(Exercise)
Only these lines of the data below are wanted: the one with "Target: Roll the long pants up", the one with "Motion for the", and any lines between them, each repeated exactly.

#### Dataset excerpt ####

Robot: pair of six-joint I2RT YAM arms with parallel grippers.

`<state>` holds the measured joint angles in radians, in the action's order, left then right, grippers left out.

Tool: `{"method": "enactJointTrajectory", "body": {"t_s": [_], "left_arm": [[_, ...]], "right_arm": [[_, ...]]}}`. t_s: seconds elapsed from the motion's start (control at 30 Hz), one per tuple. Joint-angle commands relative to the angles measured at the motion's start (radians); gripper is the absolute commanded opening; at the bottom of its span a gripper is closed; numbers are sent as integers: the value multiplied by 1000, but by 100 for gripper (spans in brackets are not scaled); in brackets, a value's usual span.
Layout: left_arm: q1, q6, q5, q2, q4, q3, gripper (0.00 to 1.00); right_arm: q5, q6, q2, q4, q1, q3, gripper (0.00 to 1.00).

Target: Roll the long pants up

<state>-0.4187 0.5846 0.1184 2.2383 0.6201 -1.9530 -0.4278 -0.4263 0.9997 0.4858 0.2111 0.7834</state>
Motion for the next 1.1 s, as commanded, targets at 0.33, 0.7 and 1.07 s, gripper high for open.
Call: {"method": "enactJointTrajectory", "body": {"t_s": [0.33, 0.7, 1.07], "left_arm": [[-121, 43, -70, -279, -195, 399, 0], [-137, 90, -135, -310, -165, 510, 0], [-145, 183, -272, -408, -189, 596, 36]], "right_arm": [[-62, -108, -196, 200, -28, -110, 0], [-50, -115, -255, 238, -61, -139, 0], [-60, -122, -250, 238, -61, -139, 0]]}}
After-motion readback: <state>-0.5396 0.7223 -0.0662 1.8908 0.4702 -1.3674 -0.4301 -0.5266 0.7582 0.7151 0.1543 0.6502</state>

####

(Exercise response)
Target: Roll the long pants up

<state>-0.4187 0.5846 0.1184 2.2383 0.6201 -1.9530 -0.4278 -0.4263 0.9997 0.4858 0.2111 0.7834</state>
Motion for the next 1.1 s, as commanded, targets at 0.33, 0.7 and 1.07 s, gripper high for open.

This is the complete answer.